Asked by The Advocate if he supported same-sex marriage, Clark said, "Whether you call it marriage or not is up to the church or the synagogue or the mosque. And it's up to the state legislatures. I think marriage is a term of art. It's a term of usage. But the legal side of it is not: It's not negotiable." Of the Massachusetts court ruling that legalized gay marriage, he said: "I support whatever the state says. If the state of Massachusetts says we're going to form a civil union but we're going to call it marriage, then as far as I'm concerned, that's marriage."

*BUT I'M THE LEADER! Clark also denigrated Kerry's stellar military record, which included winning Bronze and Silver Stars as well as a Purple Heart, on "Larry King Live" January 19. Former Sen. Bob Dole (R.-Kan.), who won the Iowa caucuses in 1988 and 1996, used a military metaphor to remark that Kerry's success would hurt Clark's presidential bid. "We're discussing here as friends, but I think just politically you just became a colonel instead of a general," Dole said. Clark shot back angrily: "Senator, with all due respect, he's a lieutenant and I'm a general. You got to get your facts on this. He was a lieutenant in Vietnam. I've done all of the big leadership."

*RSC SAYS CUT: In response to President Bush's State of the Union Address, the chairwoman of the conservative 90-member Republican Study Committee (RSC) said that spending cuts must offset Bush's new spending plans. "Tonight, the President put forward many worthwhile new proposals," said RSC Chairman Rep. Sue Myrick (R.-N.C.). "The President has indicated that he will offset some of the cost of these new initiatives with other spending reductions. Conservatives believe that the entire cost of new initiatives ought to be offset with other reductions in spending. Certainly there are old and obsolete things that the government does that we could stop." The RSC reported that its members would soon meet to decide what strategy to pursue in controlling spending this year.

*FRC SAYS PASS IT: Family Research Council (FRC) President Tony Perkins doesn't want Massachusetts to legalize same-sex "marriage" before Congress passes a constitutional amendment preserving that institution from the depredations of modern leftism. Said Perkins: "Sixty-four days ago, the Massachusetts State Supreme Court tossed a cultural time bomb into the public square when it ordered the legislature to create homosexual marriages. Disappointingly, this evening in his State of the Union Address, President Bush promised to help the families of America-after the bomb goes off and the damage is done. Now is the time, before the court of Massachusetts imposes same-sex marriage on America, to protect the sacred and irreplaceable institution of marriage." It is widely believed that once Massachusetts permits same-sex marriage within its borders, homosexual rights activists will immediately challenge the constitutionality of the federal Defense of Marriage Act (DOMA), which allows states to refuse to recognize same-sex marriages performed in other states.
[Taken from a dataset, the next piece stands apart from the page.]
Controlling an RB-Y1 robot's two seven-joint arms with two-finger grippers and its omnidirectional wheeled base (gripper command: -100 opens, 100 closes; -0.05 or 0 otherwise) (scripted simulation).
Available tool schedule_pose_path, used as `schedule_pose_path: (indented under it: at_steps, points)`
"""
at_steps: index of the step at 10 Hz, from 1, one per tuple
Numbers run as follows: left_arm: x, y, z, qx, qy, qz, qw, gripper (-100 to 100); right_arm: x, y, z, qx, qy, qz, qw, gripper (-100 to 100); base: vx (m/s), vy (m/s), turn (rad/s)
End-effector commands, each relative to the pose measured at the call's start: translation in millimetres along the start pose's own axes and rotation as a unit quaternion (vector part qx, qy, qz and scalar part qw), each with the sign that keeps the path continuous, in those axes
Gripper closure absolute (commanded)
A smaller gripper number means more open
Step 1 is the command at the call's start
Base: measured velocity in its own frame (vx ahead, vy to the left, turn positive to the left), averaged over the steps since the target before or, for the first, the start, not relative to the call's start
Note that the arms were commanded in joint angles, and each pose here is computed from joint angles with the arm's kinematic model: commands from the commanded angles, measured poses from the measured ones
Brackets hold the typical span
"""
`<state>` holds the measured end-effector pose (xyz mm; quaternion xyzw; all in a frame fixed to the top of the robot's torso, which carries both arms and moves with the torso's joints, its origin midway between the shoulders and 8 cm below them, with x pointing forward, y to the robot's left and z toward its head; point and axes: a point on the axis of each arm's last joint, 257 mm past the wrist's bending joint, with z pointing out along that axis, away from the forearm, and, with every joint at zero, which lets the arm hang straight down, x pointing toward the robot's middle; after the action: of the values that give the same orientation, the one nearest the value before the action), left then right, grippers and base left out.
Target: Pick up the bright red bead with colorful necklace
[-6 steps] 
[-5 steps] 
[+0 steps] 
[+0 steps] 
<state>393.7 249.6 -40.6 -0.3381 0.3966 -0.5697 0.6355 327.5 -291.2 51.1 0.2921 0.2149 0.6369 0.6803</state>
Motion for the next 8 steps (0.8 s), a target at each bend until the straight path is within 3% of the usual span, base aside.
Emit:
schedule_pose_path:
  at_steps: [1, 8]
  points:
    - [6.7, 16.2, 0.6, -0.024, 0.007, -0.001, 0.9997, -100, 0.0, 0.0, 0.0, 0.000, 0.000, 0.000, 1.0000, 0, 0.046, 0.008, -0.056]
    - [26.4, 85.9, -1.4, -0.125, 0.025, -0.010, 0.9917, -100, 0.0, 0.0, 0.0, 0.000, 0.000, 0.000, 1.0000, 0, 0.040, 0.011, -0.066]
*NO PRO-ABORTS, PLEASE: Sen. John Kerry (D.-Mass.), who considers himself Roman Catholic, might win the Democratic nomination for President. That could ignite a firestorm of activity on the part of Catholics repulsed by his radical pro-abortion stand. Though not mentioning Kerry, the American Life League (ALL) announced plans on the day after Kerry won the Iowa caucuses to unveil its latest ad campaign, "The Way of La Crosse," which, says the group, "pays tribute to Bishop Raymond Burke of La Crosse, Wis., who recently decreed that Catholic politicians who openly support abortion can no longer receive Holy Communion until they publicly recant their sinful stance."